Friedrichstraße: Four findings that explain the controversy
Friedrichstraße in Berlin has been the scene of heated debates since the 1990s. While the focus back then was on issues such as monument protection, urban development, and architecture, in recent years the spotlight has shifted to functional aspects such as traffic, commercial rents, and quality of life. The back-and-forth between car-free and car traffic has been causing confusion, political infighting, and strong emotions among residents, businesses, and the urban community for years. But what is this conflict really about? Is it just about parking spaces and bike lanes? Here are four facts that show why the dispute runs deeper.
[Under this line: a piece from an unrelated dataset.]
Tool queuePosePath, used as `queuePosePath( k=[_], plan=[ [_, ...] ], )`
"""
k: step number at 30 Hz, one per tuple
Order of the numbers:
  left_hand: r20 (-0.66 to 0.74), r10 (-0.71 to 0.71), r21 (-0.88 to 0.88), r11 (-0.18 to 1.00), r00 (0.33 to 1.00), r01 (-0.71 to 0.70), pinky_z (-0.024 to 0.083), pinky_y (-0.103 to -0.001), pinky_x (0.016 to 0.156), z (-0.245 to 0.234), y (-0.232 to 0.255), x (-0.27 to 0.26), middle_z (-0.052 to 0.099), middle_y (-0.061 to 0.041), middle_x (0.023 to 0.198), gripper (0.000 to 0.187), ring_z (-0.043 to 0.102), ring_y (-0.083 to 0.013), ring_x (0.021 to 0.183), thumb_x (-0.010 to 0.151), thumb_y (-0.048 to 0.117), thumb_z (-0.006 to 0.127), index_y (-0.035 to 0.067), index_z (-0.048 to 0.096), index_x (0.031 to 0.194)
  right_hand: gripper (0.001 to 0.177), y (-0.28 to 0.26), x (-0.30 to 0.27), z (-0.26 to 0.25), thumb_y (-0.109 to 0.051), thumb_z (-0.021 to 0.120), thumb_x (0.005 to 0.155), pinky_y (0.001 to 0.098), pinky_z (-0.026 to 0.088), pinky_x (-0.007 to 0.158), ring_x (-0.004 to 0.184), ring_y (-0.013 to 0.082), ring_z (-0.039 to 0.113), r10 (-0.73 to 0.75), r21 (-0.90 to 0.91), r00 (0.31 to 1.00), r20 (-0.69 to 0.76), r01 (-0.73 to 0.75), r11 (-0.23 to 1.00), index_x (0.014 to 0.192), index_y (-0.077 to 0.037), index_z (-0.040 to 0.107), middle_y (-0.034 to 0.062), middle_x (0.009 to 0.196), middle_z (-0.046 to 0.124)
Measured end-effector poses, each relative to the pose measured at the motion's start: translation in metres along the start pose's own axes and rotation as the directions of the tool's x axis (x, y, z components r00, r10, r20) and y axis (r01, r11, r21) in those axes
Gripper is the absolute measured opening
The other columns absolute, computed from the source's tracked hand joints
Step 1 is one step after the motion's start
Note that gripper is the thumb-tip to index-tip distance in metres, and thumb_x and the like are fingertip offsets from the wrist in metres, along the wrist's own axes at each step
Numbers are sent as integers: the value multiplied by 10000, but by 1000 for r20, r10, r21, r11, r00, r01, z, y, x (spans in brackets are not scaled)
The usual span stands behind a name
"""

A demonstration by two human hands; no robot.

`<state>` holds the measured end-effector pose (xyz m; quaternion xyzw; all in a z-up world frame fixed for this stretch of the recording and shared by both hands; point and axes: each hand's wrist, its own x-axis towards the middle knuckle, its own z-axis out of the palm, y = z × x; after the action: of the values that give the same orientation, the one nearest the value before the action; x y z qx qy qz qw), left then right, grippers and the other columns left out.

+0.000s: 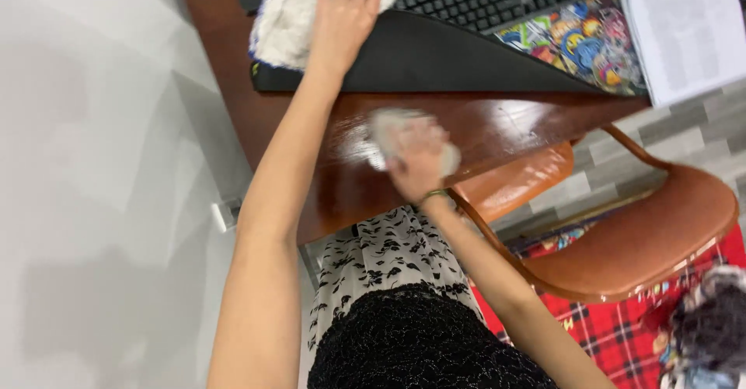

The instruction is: The person clears a wallet and papers from the desk, then wipes the desk surface and mousepad with a cloth. The person lifts and repositions the mousepad to clean underneath, then returns it and continues wiping the surface.

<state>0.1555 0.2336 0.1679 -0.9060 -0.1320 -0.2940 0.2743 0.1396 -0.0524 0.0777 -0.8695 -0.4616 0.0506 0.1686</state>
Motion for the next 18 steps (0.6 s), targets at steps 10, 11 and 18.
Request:
queuePosePath(
  k=[10,11,18],
  plan=[
    [60,-73,138,988,996,64,414,-410,656,15,-5,54,598,25,721,85,557,-209,706,827,154,556,223,545,875,758,-9,-43,3,-394,764,845,568,215,1190,1463,272,187,-523,-74,852,21,523,849,1447,-465,309,-6,1584,213],
    [54,-68,131,990,996,60,414,-410,656,21,-5,58,598,25,721,85,557,-209,706,827,154,556,223,545,875,758,7,-34,-2,-394,764,845,568,215,1190,1463,272,187,-515,-80,857,19,515,854,1447,-465,309,-6,1584,213],
    [224,-84,158,986,971,49,417,-403,684,28,-9,64,636,36,803,144,565,-208,798,826,183,604,242,536,938,497,164,34,-30,-261,563,892,739,180,1039,1376,399,286,-95,-301,995,-7,89,950,1377,-335,488,145,1536,312]
  ],
)
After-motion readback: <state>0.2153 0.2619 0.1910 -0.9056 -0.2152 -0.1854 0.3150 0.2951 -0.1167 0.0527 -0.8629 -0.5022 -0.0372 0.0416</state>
1. The crisis in the retail sector is decades old – it is not the result of the car-free zone.
The widespread assumption that the car-free zone has ruined retail in Friedrichstrasse is a fallacy. The economic difficulties of the famous mile are not a new phenomenon, but the logical result of fundamental miscalculations made in the post-reunification period. The discussion about the location not working has been going on for “20 years or more.” The real causes are more complex:
The failed attempt at competition: After the fall of the Berlin Wall, Friedrichstrasse was positioned as a luxury competitor to Kurfürstendamm – a claim that never materialized and culminated in prominent failures such as the closure of Jagdfeld’s “Galeries 2006.”
The Mall of Berlin: The opening of the huge shopping center at nearby Leipziger Platz drew away purchasing power and put massive pressure on established businesses.
Lack of acceptance: Many Berliners never accepted Friedrichstraße as a shopping destination. It remained a place for tourists and office workers.
The real core problem resulting from these misguided ambitions of the 1990s is the extremely high rents. In the past, up to €250 per square meter was charged—an economic burden that has nothing to do with traffic management.
2. This is not about a traffic plan, but rather a symbolic battle.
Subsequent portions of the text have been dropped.